--- Problem statement ---
Every line of the material needs an exact copy, apart from the images.

########

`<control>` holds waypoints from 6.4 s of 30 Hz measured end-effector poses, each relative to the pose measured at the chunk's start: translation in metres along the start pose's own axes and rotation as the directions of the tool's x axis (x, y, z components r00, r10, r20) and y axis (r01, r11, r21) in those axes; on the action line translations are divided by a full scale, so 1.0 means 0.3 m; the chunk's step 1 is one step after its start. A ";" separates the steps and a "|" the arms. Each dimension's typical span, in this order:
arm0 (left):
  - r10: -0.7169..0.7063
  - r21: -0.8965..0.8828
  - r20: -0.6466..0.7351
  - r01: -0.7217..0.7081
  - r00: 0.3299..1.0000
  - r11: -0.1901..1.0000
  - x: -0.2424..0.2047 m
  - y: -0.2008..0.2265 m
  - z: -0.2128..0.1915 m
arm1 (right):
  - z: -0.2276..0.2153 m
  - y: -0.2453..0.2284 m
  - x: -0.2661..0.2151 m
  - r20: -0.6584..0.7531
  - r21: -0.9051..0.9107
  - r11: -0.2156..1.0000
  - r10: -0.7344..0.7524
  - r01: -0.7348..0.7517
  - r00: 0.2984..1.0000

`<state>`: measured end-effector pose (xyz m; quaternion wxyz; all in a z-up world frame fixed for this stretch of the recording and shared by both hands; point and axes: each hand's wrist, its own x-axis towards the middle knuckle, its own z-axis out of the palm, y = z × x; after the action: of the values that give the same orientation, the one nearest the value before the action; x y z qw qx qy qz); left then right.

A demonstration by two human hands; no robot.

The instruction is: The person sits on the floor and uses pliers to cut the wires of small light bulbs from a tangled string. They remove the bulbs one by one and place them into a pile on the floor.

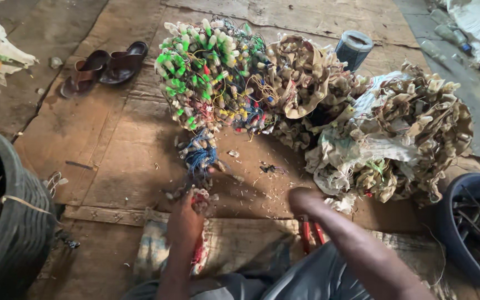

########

--- Result for this exercise ---
`<control>` holds waypoints from 6.4 s of 30 Hz measured end-effector poses, each relative to the pose measured at the chunk's start: translation in metres along the start pose's own axes and rotation as the directions of the tool's x axis (x, y, z components r00, r10, r20) and y axis (r01, r11, r21) in those axes; on the action line translations are divided by a full scale, so 1.0 means 0.3 m; the chunk's step 1 is one step after its start. A ";" separates the steps and a "|" the arms. Each dimension's typical span, in this order:
arm0 (left):
  - r10: -0.7169..0.7063
  - r21: -0.8965..0.8828
  - r20: -0.6466..0.7351
  - r01: -0.7217..0.7081
  - r00: 0.3299..1.0000
  - r11: -0.1901..1.0000
  - x: -0.2424..0.2047 m
  - y: -0.2008..0.2265 m
  - z: -0.2128..0.1915 m
arm1 (right):
  - z: -0.2276..0.2153 m
  - y: -0.2453..0.2284 m
  - x: -0.2661..0.2151 m
  - r20: -0.6584..0.7531
  - r21: -0.9051..0.9107
  - r11: -0.2156..1.0000
  - r10: -0.7344..0.7524
  - r01: -0.7348..0.7517
  - r00: 0.2984..1.0000

`<state>`: measured end-effector pose (xyz m; quaternion wxyz; all in a z-up world frame fixed for this stretch of the recording and shared by both hands; point and axes: each hand's wrist, its own x-axis towards the middle knuckle, its own z-axis out of the palm, y = z × x; after the action: of the values that give the same orientation, the one nearest the value before the action; x y z qw qx qy qz); left then right.

A demonstration by two human hands; no robot.

The instruction is: The person sits on the floor and uses pliers to cut the wires of small light bulbs from a tangled string. They remove the bulbs one by one and place them into a pile on the floor.

Nothing further is needed to complete the exercise.